While many Americans believe they have a right to vote for President of the United States, they actually never cast votes for candidates themselves. They vote for electors who, in modern times, are pledged to vote for certain candidates. This process differs from what was imagined by the Founders, who designed a republican system for citizens to vote for individuals in their state who they believed were wise and prudent (electors). Electors, chosen by the people, would then themselves vote among candidates for President on behalf of their state.
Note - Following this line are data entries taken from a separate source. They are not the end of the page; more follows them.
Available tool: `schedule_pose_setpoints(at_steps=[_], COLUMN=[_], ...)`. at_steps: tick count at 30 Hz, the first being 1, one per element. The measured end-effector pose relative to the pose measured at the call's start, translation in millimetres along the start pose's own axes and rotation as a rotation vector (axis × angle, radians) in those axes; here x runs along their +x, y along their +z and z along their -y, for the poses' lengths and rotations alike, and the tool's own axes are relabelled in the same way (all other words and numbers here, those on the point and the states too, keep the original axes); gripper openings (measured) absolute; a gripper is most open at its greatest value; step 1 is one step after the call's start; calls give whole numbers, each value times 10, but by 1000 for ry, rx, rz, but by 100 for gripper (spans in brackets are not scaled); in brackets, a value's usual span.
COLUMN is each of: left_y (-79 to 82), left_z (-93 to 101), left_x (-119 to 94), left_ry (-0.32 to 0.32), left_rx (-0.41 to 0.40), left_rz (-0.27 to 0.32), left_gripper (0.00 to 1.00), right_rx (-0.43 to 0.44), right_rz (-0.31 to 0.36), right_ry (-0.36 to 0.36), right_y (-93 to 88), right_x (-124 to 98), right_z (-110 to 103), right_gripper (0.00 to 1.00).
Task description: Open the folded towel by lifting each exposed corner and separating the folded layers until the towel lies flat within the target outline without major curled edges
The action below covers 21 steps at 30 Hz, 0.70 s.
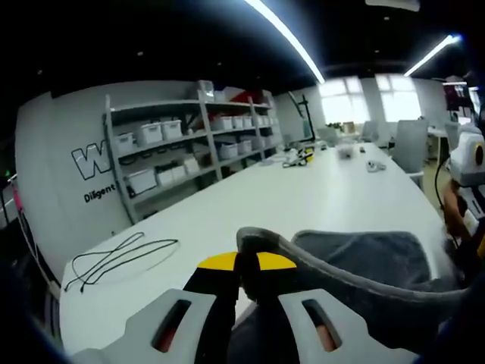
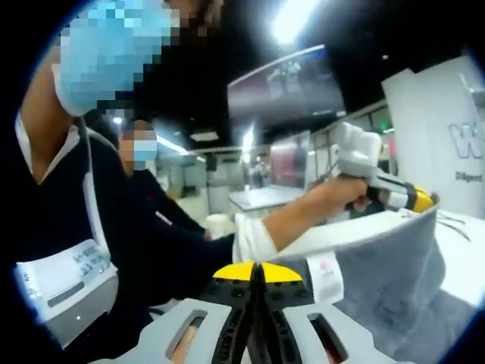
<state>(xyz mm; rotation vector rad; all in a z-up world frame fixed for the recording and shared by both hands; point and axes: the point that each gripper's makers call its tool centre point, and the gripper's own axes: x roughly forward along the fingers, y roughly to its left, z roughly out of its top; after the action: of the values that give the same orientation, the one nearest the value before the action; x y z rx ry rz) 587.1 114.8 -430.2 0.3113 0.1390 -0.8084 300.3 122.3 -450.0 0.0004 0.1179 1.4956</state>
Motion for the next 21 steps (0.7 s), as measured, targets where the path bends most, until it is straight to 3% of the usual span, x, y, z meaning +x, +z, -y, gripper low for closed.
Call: schedule_pose_setpoints(at_steps=[5,16,21], left_y=[-54,56,-23], left_z=[-18,-128,-176], left_x=[-41,-236,-298], left_ry=[24,64,73], left_rx=[52,63,73], left_rz=[-35,-12,-30], left_gripper=[7,7,7], right_rx=[-5,-17,-24], right_rz=[0,-12,-16], right_ry=[9,48,64], right_y=[45,102,103], right_x=[50,234,338], right_z=[-13,-62,-66], right_gripper=[0,0,0])
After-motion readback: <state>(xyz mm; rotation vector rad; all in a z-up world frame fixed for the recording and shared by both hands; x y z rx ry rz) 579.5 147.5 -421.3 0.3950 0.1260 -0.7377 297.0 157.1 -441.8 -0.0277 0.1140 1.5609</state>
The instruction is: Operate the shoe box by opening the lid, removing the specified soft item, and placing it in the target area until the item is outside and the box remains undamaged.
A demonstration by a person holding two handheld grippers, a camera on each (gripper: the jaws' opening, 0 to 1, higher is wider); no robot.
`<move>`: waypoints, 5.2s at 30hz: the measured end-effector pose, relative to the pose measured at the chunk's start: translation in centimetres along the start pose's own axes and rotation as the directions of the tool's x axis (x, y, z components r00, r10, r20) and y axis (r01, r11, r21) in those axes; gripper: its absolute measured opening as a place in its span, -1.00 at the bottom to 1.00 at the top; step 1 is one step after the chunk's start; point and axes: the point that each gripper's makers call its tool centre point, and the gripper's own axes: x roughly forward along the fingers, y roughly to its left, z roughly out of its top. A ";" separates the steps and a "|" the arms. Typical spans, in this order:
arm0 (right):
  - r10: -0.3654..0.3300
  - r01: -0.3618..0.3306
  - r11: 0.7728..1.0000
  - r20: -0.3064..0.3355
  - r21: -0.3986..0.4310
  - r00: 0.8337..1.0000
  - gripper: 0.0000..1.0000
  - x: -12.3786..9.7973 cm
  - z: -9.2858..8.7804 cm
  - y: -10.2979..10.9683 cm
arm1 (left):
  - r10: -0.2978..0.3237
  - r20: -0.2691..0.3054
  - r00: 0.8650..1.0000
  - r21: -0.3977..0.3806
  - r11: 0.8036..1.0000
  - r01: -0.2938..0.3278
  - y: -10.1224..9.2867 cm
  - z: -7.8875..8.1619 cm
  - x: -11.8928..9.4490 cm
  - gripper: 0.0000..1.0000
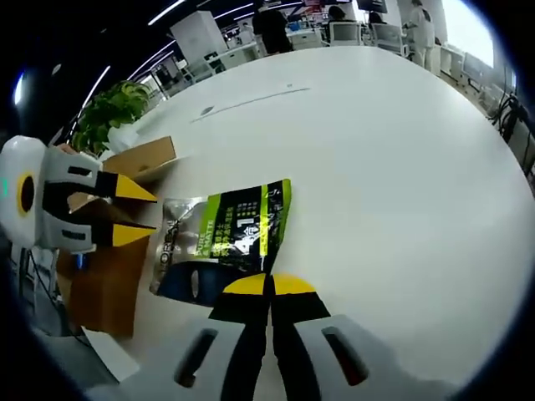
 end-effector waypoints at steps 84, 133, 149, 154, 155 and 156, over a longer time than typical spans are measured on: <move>0.218 -0.187 0.946 0.093 -0.263 0.972 -0.24 -9.9 0.7 10.5 | 0.277 0.080 0.958 -0.806 0.583 -0.102 -4.9 -12.7 -16.6 -0.30; 0.412 -0.395 0.790 -0.071 -0.470 0.909 -0.37 -5.1 -0.3 25.1 | 0.364 -0.218 0.906 -0.908 0.264 -0.325 -10.9 -27.3 -22.1 -0.43; 0.410 -0.415 0.746 -0.132 -0.522 0.902 -0.47 -1.7 -1.0 28.3 | 0.361 -0.238 0.902 -0.935 0.166 -0.313 -11.8 -28.7 -21.1 -0.87; 0.408 -0.416 0.740 -0.139 -0.528 0.902 -0.51 -0.5 -1.2 28.8 | 0.368 -0.244 0.897 -0.932 0.167 -0.322 -11.8 -28.8 -20.8 -0.90; 0.409 -0.416 0.740 -0.138 -0.529 0.902 -0.52 -0.3 -1.2 29.0 | 0.369 -0.245 0.897 -0.931 0.168 -0.323 -11.8 -28.8 -20.8 -0.90; 0.410 -0.417 0.739 -0.138 -0.529 0.901 -0.53 -0.1 -1.2 29.1 | 0.369 -0.247 0.896 -0.930 0.169 -0.326 -11.8 -28.8 -20.8 -0.90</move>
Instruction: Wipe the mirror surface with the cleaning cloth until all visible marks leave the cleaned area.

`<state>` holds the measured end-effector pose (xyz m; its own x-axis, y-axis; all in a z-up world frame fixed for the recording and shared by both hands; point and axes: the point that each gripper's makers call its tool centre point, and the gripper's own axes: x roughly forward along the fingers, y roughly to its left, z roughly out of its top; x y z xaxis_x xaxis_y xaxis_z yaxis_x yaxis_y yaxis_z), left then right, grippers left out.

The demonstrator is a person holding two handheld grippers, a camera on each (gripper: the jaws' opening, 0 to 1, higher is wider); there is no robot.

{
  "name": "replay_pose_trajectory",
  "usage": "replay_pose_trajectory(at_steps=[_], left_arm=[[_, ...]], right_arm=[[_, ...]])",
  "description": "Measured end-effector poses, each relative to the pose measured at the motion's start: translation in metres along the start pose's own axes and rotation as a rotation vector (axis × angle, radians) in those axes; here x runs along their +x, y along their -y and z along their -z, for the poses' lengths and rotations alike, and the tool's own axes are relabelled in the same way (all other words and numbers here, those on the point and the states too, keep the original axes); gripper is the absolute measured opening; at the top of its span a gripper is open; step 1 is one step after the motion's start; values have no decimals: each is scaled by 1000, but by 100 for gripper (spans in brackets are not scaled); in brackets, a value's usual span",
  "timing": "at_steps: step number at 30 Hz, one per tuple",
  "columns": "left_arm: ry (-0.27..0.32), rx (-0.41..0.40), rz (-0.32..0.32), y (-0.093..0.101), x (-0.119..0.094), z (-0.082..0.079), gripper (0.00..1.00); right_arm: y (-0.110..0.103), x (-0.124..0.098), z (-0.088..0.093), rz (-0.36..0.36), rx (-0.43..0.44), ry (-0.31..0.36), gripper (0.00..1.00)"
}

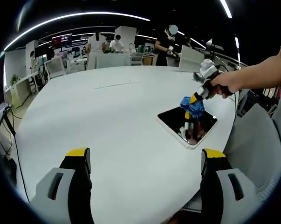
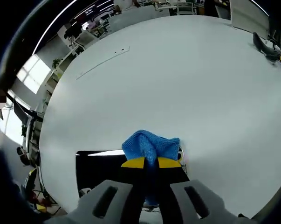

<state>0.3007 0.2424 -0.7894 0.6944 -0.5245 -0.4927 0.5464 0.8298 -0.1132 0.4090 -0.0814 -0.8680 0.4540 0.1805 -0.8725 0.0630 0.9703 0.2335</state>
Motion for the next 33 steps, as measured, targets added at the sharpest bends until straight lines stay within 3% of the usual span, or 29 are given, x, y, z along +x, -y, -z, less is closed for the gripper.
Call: replay_pose_trajectory(at_steps=[10, 17, 33], left_arm=[[-3, -4, 8, 6, 2, 5, 95], [4, -31, 23, 8, 3, 3, 99], [15, -49, 20, 7, 7, 3, 99]], right_arm=[[-12, 6, -1, -12, 1, 1, 2], [-31, 13, 1, -32, -60, -18, 2], [-63, 20, 2, -71, -48, -42, 2]])
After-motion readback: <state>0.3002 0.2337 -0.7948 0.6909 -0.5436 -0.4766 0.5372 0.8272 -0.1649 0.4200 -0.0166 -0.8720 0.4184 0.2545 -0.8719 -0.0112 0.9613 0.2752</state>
Despite recurrent calls for its abolition, the Electoral College has served and continues to serve as a means for presidential selection that represents the will of the people as well as the sovereignty of states.
Several times in our history, the Electoral College system was challenged as a result of unanticipated tie votes (1800), the allegation of a “corrupt bargain” among members of the House of Representatives (1826), and even conflicting sets of electoral votes submitted by states (1876). The Presidential election of 2000 was one of the most hotly contested in American history and ended with a Supreme Court decision halting the state-wide manual recount ordered by a state Supreme Court.